Green’s Dictionary of Slang

truckie n.

1. (Aus./N.Z.) a long distance truck-driver, or his lorry; cit. 1919 refers to horse-drawn vehicle.

C.J. Dennis Jim of the Hills 12: An’ the loggin’ truck goes lurchin’ down the crazy wooden ways, / With the driver at the brake-rope – Oh, that truckie has a nerve! / An’ he howls a merry ‘Hoop-la!’ as she swings around a curve.
J. Morrison Stories of the Waterfront 134: Seamen, wharfies and truckies almost to a man.
[Aus]W. Dick Bunch of Ratbags 28: There are hundreds of tarps rolled up lying all over the joint in the truckies.
[Aus](con. 1930s) F. Huelin ‘Keep Moving’ 1: ‘Hop up,’ said the truckie.
[Aus]D. Ireland Glass Canoe (1982) 17: It [was] a good stopping place for truckies with big rigs.
[Aus]P. Corris ‘Stockyards at Jerilderie’ in Heroin Annie [ebook] There’s pressure on to build a road and move the coal that way [...] The truckies want it.
[UK]B. Chatwin Songlines 34: The pub was full of truckies and construction workers.
[NZ]A. Duff One Night Out Stealing 35: Come on ya fat prick of a truckie, let’s see who breaks first.
[Aus]P. Temple Black Tide (2012) [ebook] The truck’s airbrakes moaned, the horns on the roof brayed. ‘Frighten easy, these truckies’.
Aus.

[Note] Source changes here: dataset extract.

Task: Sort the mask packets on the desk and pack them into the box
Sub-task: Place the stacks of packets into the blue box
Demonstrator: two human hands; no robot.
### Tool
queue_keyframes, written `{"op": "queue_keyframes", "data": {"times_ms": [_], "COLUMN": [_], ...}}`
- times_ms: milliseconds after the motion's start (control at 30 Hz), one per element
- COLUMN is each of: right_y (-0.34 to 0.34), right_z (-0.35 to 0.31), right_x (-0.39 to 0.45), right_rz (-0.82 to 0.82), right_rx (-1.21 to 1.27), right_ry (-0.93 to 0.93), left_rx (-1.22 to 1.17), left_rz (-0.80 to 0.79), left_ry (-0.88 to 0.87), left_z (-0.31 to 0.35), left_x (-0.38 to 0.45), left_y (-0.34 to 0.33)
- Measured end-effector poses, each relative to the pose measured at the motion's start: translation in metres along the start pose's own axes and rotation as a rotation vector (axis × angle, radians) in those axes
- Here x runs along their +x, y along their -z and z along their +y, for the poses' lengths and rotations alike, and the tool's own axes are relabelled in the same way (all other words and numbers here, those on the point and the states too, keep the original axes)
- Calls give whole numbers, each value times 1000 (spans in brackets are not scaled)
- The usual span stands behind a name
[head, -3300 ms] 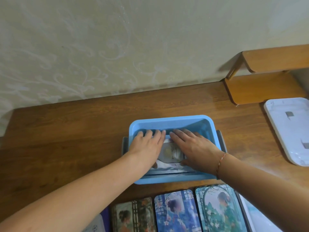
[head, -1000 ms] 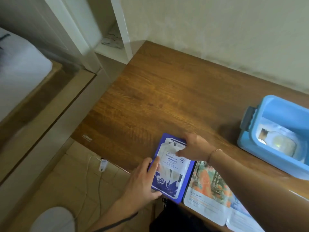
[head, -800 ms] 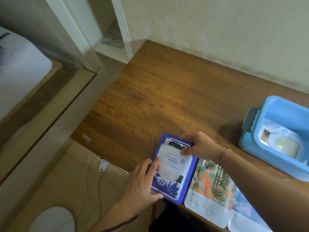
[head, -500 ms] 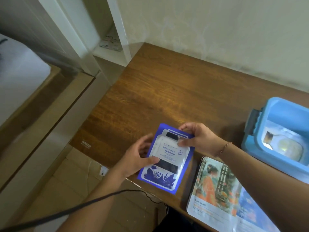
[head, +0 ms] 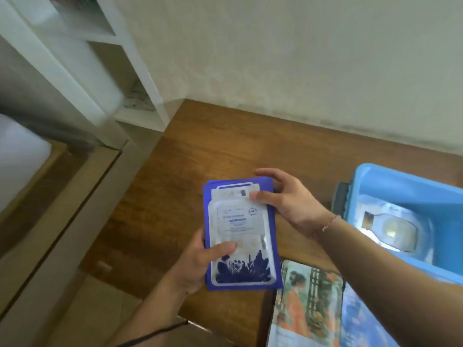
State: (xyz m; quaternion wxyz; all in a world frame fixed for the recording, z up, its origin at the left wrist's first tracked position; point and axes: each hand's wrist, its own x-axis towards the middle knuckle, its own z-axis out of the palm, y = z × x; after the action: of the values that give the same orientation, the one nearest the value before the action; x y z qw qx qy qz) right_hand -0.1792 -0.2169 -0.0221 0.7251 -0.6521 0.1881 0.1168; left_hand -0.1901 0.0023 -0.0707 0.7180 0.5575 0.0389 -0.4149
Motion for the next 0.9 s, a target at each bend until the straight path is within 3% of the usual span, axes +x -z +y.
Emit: {"op": "queue_keyframes", "data": {"times_ms": [67,133,267,433,567,700,767,900], "right_y": [-2,1,31,64,83,155,194,241], "right_z": [1,6,13,22,24,16,14,16], "right_x": [-30,-59,-84,-95,-103,-127,-141,-149], "right_rz": [69,82,200,201,384,540,546,540], "right_rx": [136,74,224,824,765,580,488,245], "right_ry": [14,10,6,117,246,188,137,-54], "left_rx": [-91,-176,-104,8,81,-10,151,1001], "left_rz": [139,290,380,347,280,150,36,-89], "left_ry": [-104,-192,-320,-526,-488,-452,-411,-324], "left_z": [8,14,15,10,5,27,41,47], "left_x": [3,9,20,32,40,68,85,100], "left_y": [-26,-56,-107,-174,-216,-220,-221,-229]}}
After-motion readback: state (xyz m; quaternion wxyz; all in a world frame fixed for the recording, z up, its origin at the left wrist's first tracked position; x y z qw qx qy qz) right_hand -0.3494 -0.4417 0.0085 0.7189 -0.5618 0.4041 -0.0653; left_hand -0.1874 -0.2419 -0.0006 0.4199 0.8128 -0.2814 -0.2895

Transport News 8 Apr. 🌐 It’s a fact that most truckies break the rules. They speed, they’re doped to the eyeballs.
[Aus]P. Temple Truth 148: The Ford and two early-start truckies travelling together.
[Aus]D. Whish-Wilson Old Scores [ebook] The odd truckie asleep at the wheel.
[Aus]D. Whish-Wilson Shore Leave 172: [C]atching conversations from long-haul truckies.

2. (Aus.) a truck-driver.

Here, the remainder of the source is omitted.